Records drawn from a dataset
━━━━━━━━━━━━━━━━

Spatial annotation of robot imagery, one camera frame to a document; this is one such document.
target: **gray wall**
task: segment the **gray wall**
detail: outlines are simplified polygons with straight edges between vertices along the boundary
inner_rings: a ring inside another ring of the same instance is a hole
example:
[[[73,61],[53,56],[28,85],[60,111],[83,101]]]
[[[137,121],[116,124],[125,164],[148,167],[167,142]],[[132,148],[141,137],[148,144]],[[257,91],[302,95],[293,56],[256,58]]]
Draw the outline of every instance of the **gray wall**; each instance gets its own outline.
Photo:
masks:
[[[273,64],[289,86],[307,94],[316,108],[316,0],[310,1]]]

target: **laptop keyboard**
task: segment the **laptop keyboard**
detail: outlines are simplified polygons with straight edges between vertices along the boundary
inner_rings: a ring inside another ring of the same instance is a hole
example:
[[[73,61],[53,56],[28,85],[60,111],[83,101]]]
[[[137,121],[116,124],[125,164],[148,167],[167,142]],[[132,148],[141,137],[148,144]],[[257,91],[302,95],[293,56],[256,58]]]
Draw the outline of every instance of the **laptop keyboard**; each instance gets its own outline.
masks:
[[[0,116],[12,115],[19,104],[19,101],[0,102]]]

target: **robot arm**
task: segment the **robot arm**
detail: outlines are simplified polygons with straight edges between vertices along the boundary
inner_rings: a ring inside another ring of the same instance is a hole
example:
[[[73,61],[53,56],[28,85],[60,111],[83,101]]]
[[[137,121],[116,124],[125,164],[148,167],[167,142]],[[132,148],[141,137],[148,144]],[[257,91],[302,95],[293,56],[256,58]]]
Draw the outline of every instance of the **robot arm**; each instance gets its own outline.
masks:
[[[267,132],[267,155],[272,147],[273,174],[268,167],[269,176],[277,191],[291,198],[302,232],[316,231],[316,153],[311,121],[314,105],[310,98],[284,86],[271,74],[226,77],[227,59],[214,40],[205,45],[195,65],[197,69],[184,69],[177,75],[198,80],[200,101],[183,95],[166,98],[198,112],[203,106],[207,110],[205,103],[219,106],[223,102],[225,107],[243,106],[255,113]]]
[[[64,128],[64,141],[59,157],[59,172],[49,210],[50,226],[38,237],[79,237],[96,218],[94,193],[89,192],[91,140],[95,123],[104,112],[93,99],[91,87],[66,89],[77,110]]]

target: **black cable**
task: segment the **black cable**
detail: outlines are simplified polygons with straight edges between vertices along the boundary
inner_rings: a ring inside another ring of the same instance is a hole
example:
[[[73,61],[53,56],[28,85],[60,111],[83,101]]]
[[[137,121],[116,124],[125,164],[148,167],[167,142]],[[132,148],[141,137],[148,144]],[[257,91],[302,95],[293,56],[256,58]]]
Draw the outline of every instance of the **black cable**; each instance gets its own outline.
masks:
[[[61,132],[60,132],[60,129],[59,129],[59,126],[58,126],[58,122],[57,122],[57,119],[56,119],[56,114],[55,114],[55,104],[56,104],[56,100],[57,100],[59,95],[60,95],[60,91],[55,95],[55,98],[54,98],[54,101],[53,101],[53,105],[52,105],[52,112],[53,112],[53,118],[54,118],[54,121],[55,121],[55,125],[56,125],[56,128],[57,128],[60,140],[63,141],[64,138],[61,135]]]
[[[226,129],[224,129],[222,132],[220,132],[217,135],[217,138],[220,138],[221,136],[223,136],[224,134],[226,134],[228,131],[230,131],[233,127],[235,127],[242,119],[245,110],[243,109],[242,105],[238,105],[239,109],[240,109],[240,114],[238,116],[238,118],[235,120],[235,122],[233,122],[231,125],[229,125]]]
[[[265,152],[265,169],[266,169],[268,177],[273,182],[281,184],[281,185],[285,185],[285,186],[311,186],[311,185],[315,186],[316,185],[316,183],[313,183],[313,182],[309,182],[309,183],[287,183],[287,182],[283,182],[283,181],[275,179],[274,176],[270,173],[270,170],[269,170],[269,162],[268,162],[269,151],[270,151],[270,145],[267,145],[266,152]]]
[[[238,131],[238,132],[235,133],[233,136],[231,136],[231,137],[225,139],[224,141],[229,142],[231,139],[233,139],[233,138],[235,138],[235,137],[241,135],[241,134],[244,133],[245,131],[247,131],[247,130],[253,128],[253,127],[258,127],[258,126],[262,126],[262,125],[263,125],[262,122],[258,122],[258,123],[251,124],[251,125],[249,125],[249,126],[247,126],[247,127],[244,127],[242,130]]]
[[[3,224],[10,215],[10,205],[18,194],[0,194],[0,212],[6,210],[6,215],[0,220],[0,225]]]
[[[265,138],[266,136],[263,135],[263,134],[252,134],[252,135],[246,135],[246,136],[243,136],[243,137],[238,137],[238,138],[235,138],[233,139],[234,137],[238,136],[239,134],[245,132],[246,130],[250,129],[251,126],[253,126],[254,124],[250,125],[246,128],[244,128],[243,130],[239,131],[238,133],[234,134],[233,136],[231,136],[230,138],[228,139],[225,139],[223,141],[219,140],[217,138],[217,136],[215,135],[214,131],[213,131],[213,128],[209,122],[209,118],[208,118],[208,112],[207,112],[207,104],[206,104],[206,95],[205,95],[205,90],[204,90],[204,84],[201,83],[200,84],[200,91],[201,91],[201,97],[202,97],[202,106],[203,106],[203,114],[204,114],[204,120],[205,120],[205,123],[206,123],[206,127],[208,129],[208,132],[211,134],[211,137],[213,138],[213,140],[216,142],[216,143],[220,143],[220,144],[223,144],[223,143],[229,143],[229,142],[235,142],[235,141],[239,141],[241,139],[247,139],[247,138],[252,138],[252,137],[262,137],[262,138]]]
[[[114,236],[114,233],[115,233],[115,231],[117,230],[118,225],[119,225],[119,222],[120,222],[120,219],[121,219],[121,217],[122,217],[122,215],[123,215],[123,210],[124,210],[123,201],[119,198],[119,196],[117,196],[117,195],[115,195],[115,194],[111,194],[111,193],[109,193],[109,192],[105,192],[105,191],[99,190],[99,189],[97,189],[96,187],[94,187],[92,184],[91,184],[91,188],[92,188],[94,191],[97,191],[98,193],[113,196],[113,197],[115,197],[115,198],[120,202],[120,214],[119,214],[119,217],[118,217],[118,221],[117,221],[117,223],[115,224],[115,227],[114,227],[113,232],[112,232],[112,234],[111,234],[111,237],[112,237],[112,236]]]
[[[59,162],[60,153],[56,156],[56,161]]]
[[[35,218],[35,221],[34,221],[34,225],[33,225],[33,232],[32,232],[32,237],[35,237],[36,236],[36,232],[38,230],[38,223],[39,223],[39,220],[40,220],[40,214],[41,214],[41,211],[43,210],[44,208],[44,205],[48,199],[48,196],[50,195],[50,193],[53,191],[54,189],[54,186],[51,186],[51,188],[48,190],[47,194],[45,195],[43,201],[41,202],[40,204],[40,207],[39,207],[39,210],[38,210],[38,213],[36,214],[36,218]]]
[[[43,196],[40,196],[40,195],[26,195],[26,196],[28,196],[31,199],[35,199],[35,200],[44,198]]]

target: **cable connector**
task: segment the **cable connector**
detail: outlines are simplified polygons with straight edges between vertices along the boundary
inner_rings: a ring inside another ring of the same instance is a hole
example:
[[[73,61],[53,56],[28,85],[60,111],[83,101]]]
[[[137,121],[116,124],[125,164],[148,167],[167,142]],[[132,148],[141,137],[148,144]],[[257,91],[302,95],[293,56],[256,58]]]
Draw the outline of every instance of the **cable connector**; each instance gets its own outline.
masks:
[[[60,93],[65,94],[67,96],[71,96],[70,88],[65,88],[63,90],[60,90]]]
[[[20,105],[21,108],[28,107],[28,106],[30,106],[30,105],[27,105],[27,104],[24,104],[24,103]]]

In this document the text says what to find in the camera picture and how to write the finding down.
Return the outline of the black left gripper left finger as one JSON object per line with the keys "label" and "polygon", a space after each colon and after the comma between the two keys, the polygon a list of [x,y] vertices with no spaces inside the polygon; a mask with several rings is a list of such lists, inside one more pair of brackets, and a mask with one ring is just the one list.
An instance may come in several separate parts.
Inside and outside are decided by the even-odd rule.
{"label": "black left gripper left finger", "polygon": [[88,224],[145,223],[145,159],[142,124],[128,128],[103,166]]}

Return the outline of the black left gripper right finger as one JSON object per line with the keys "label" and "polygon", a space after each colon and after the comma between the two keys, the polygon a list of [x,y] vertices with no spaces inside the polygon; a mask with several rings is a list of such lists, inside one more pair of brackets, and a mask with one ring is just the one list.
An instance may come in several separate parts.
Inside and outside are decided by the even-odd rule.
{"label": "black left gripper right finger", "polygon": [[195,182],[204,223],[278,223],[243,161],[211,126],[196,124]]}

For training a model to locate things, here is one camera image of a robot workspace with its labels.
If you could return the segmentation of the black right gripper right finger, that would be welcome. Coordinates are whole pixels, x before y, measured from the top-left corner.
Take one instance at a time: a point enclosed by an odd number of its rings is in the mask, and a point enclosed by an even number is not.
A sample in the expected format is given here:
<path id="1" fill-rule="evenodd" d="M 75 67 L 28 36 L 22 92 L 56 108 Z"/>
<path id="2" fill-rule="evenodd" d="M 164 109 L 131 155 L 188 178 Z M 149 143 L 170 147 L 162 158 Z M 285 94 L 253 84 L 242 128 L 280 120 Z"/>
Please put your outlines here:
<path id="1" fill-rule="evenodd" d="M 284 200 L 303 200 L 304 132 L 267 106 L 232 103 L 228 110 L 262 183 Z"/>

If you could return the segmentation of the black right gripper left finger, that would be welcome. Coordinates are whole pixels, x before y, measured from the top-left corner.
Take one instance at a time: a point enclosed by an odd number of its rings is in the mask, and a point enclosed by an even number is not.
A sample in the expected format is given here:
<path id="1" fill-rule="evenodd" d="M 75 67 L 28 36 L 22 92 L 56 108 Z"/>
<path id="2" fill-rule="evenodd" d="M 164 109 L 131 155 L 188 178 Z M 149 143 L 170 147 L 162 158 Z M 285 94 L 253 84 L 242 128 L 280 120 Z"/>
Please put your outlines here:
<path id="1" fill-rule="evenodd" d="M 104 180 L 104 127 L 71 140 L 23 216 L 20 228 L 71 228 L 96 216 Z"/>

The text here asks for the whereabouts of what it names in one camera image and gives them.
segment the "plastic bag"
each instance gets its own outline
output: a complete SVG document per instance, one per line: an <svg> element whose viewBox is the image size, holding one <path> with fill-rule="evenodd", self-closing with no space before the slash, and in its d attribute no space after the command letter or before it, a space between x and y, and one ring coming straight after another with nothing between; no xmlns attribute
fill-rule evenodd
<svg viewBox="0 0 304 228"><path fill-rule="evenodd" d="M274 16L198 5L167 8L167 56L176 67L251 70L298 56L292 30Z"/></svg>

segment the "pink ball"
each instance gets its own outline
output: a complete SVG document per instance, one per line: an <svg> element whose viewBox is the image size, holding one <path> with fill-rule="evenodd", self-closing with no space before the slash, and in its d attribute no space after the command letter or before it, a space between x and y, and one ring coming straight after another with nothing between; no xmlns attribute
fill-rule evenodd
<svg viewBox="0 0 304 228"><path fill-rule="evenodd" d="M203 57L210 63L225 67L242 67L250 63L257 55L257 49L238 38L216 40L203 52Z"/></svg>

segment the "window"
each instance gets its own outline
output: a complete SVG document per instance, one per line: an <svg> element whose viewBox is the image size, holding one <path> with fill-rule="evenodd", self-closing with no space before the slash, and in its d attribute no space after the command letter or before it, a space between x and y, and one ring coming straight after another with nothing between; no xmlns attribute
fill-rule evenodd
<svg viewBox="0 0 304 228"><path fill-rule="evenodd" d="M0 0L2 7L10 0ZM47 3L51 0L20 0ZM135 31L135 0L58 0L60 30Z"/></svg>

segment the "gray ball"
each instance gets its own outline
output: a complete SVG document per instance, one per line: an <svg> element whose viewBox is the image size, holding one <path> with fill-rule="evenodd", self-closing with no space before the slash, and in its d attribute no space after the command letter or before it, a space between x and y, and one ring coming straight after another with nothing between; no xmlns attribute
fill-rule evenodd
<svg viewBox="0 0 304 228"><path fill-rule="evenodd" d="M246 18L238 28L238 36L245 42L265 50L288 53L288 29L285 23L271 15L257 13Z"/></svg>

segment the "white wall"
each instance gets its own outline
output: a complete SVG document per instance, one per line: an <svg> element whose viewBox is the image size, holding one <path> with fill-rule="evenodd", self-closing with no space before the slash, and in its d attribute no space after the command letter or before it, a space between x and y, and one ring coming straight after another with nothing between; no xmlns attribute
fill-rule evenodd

━━━━━━━━━━━━━━━━

## Work to complete
Above are the records; copy every line in them that holds the word "this".

## Response below
Spatial annotation of robot imagery, one camera frame to a document; this is one such document.
In this document the text says what to find in the camera picture and how to write the finding down.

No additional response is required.